Willow Grant se quedó atónita, con los labios ligeramente entreabiertos por la sorpresa.
¿Qué estaba pasando? ¿Por qué Summer Monroe no reaccionaba en absoluto?
Entonces oyó a Summer Monroe preguntar con el mismo tono tranquilo: —¿Has terminado? Si es así, voy a entrar.
Dicho esto, Summer Monroe no tenía intención de seguir perdiendo el tiempo con Willow Grant y se dio la vuelta para entrar.
Acababa de entrar en el dormitorio de chicas cuando oyó la furiosa voz de Willow Grant a sus espaldas: —¡Summer Monroe! ¡Un día de estos te desenmascararé!
Summer Monroe se tapó los oídos, sin aminorar el paso ni un ápice, y se dirigió directamente a su dormitorio.
Willow Grant se quedó allí plantada, apagando con rabia la grabación de su teléfono.
¿Cómo era posible que unas palabras tan duras no hubieran provocado a Summer Monroe? ¿Qué podía hacer para desenmascararla?
Dentro del edificio de los dormitorios de chicas.
Summer Monroe llegó a la puerta del dormitorio que le habían asignado, la habitación 201.

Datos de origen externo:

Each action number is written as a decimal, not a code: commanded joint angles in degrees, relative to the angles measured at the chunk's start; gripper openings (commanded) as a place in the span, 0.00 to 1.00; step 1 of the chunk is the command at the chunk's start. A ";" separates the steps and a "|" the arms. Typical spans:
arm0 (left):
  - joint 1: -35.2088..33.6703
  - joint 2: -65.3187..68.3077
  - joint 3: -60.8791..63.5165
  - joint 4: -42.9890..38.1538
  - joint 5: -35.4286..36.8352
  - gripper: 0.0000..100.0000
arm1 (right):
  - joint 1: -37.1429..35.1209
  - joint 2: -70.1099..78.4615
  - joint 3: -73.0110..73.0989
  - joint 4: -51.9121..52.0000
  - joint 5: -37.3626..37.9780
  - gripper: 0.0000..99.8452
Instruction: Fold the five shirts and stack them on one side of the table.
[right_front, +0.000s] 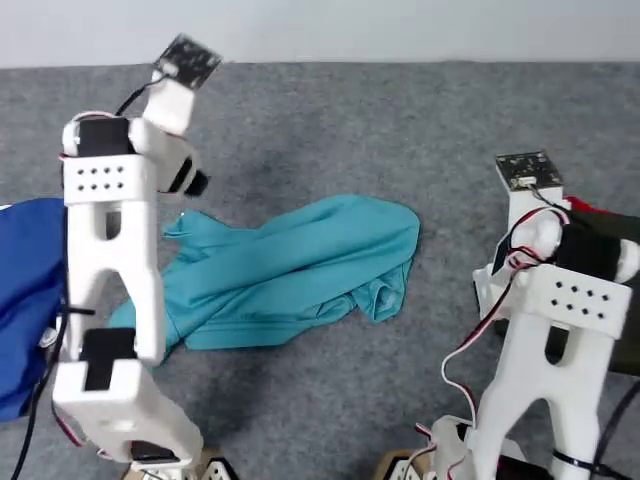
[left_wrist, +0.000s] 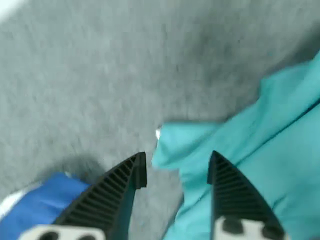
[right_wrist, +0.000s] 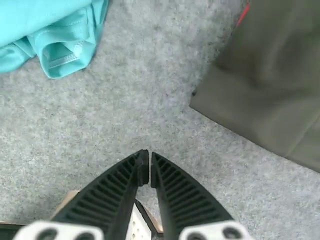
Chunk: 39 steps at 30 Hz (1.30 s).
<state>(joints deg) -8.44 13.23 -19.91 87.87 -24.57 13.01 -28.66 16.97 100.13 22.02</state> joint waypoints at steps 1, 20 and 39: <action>-1.67 0.62 -2.33 5.36 -6.07 0.21 | -5.41 1.27 -0.26 0.48 -0.44 0.01; -0.26 24.44 1.71 -8.88 -8.09 0.22 | -14.20 9.10 -0.44 1.98 -3.25 0.01; -1.32 30.86 -39.34 -12.92 0.97 0.01 | -14.11 9.19 -0.53 1.98 -3.34 0.01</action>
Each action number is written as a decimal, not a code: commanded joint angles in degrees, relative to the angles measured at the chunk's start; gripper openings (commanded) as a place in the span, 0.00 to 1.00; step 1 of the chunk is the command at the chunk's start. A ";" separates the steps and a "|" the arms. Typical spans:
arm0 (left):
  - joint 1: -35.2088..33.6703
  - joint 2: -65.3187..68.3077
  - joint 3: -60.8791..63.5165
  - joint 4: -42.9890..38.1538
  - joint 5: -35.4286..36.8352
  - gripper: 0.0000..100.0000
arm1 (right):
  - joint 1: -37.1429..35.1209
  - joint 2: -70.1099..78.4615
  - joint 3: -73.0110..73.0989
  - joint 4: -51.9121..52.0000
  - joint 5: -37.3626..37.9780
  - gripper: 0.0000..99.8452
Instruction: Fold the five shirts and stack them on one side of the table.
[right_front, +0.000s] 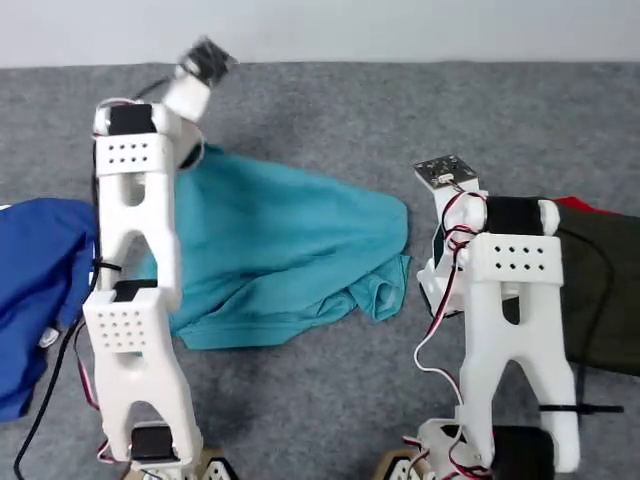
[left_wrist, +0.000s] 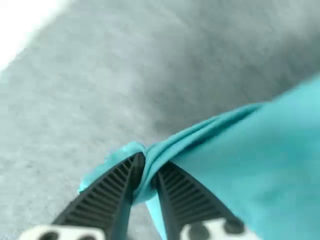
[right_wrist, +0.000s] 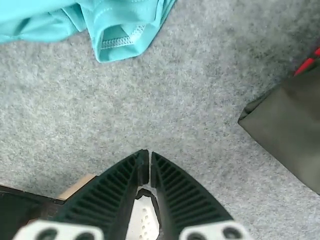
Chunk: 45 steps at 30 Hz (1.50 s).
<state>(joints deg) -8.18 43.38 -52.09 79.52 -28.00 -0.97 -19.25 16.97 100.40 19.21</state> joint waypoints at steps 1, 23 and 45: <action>-2.29 1.93 -8.75 -5.89 5.27 0.01 | -0.22 -0.31 -0.53 1.71 -0.53 0.01; -14.77 9.14 -26.59 9.85 4.22 0.16 | -4.09 0.22 -0.97 -3.65 -0.53 0.01; 5.98 -17.85 -8.92 20.92 3.69 0.15 | 16.04 -0.48 -0.97 2.15 -0.09 0.01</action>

Estaba a punto de abrir la puerta cuando oyó una serie de sollozos entrecortados que venían del interior, como si alguien llorara con absoluta desesperación mientras se esforzaba por contenerse.
Por un momento, Summer Monroe pensó que podría haberse equivocado de lugar.
Retrocedió un par de pasos para confirmar el número de la puerta, «201», y entonces la abrió y entró.
Nada más entrar, Summer Monroe vio a una chica un poco rellenita acurrucada junto a la cama, con la cabeza apoyada entre los brazos, llorando desconsoladamente.
Sin poder evitarlo, Summer Monroe preguntó: —¿Estás bien?
La chica, al oír la voz, dejó de sollozar de inmediato. Se secó las lágrimas de cualquier manera y negó con la cabeza, diciendo: —Estoy bien… ¿Necesitas usar el baño? Si no, voy a ducharme primero.
Summer Monroe esbozó una sonrisa amable y dijo: —No pasa nada, ve a ducharte. Yo ordenaré un poco mis cosas.
—De acuerdo, entonces entro —dijo la chica mientras cogía un pijama y entraba rápidamente en el baño del dormitorio.
No fue hasta que la puerta del baño se cerró que Summer Monroe apartó la mirada.
Reconoció a la chica: era su compañera de clase, a la que le había tocado la pajita más corta para actuar en el escenario.
Summer Monroe se volvió hacia su cama.
Las camas del dormitorio eran literas con escritorios debajo.
Cuando Summer había venido antes a cambiarse, el dormitorio era un desastre, con basura por todas partes. Ahora, al volver a mirar, descubrió que lo habían dejado impecable.
No hacía falta decir que había sido esa chica la que había limpiado el dormitorio.
Summer Monroe abrió la maleta, sacó sus pertenencias y su ropa, las colocó ordenadamente y se quedó de pie en silencio junto a la puerta del baño, esperando a la chica.
Después de todo, la otra chica la había ayudado a limpiar; debía corresponderle de alguna manera.
A los pocos minutos, la puerta del baño se abrió.